From the 2020 year, the ATO is no longer publishing annual taxation determinations setting out the Division 7A benchmark interest rate used to determine the interest amount arising on loans placed under complying Division 7A loan agreements, which also impacts on the annual minimum repayments that are required. This rate will now be published on the ATO website each year.

At a high level the rate is the ‘Indicator Lending Rates – Bank variable housing loans interest rate’ published by the Reserve Bank of Australia – generally the rate published for June preceding the income year.

The rate for the 2021 income year is 4.52%. 

More information

Rulings & determinations

Reasonable travel and overtime meal allowances for the 2021 income year

TD 2020/5

The ATO has released its annual determination setting out the Commissioner’s reasonable amounts for the purposes of the substantiation exception for the 2021 income year in relation to claims made by employees for:

a)       Overtime meal expenses – for food and drink when working overtime;
b)       Domestic travel expenses – for accommodation, food and drink, and incidentals when travelling away from home overnight for work; and
c)       Overseas travel expenses – for food and drink, and incidentals when travelling overseas for work.

In broad terms, an employee does not need to satisfy the normal strict record keeping rules if they receive a bona fide travel or overtime meal allowance and the deduction they are claiming does not exceed the ATO’s reasonable rates.
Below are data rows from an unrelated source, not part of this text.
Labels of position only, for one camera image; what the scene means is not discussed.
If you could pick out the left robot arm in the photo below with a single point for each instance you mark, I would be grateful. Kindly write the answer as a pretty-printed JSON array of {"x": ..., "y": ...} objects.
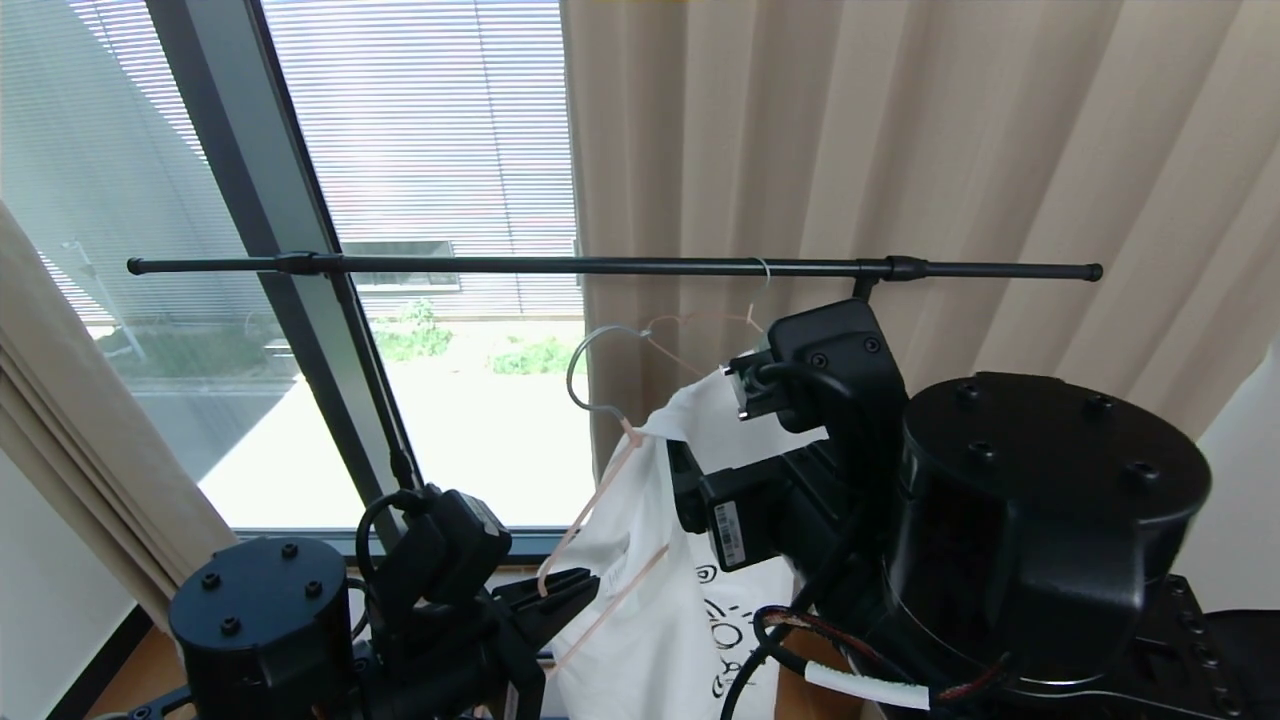
[{"x": 260, "y": 620}]

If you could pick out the window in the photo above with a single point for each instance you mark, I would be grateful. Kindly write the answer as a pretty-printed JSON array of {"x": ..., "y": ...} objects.
[{"x": 430, "y": 150}]

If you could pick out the black clothes rack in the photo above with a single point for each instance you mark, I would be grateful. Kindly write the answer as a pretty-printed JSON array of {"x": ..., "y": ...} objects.
[{"x": 600, "y": 265}]

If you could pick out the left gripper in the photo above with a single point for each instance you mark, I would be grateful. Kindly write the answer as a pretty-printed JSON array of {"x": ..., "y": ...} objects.
[{"x": 505, "y": 670}]

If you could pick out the pink clothes hanger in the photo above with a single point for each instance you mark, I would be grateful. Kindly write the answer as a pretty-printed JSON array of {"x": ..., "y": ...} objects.
[
  {"x": 762, "y": 275},
  {"x": 570, "y": 370}
]

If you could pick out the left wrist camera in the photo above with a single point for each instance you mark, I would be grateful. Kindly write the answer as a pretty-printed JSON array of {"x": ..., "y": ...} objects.
[{"x": 455, "y": 545}]

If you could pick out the white printed t-shirt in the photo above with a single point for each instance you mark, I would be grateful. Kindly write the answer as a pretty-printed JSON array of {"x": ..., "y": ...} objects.
[{"x": 660, "y": 620}]

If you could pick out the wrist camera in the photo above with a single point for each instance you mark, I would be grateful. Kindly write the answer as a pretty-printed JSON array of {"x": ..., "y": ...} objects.
[
  {"x": 455, "y": 545},
  {"x": 740, "y": 520}
]

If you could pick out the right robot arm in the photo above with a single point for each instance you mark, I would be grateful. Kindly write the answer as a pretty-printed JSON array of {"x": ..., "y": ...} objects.
[{"x": 1040, "y": 520}]

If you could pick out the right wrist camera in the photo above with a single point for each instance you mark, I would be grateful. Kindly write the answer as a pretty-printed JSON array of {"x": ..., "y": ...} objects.
[{"x": 740, "y": 520}]
However, it is important to recognise that appropriate records still need to be met to justify any deductions that are being claimed.
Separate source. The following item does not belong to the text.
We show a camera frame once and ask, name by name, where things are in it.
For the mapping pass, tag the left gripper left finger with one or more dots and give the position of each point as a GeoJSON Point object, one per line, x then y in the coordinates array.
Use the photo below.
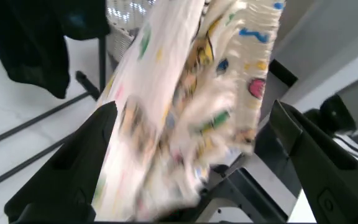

What is a ‘restructuring’ for the purposes of the CGT demerger rollover

TD 2020/6

The ATO has finalised its tax determination outlining when transactions are included as part of the ‘restructuring’ of a demerger group, which is a critical element in determining whether the restructure can qualify for the CGT demerger rollover in Division 125 ITAA 1997, as the scope of the restructure will generally be important in working out whether the relevant conditions are satisfied.

One key point explained in the determination is that it may be necessary to consider transactions beyond those which directly transfer the ownership interests in a demerged entity to the owners of the head entity of the group, and that transactions may be part of the restructuring even though they are legally independent of each other, contingent on different events, or may not all occur.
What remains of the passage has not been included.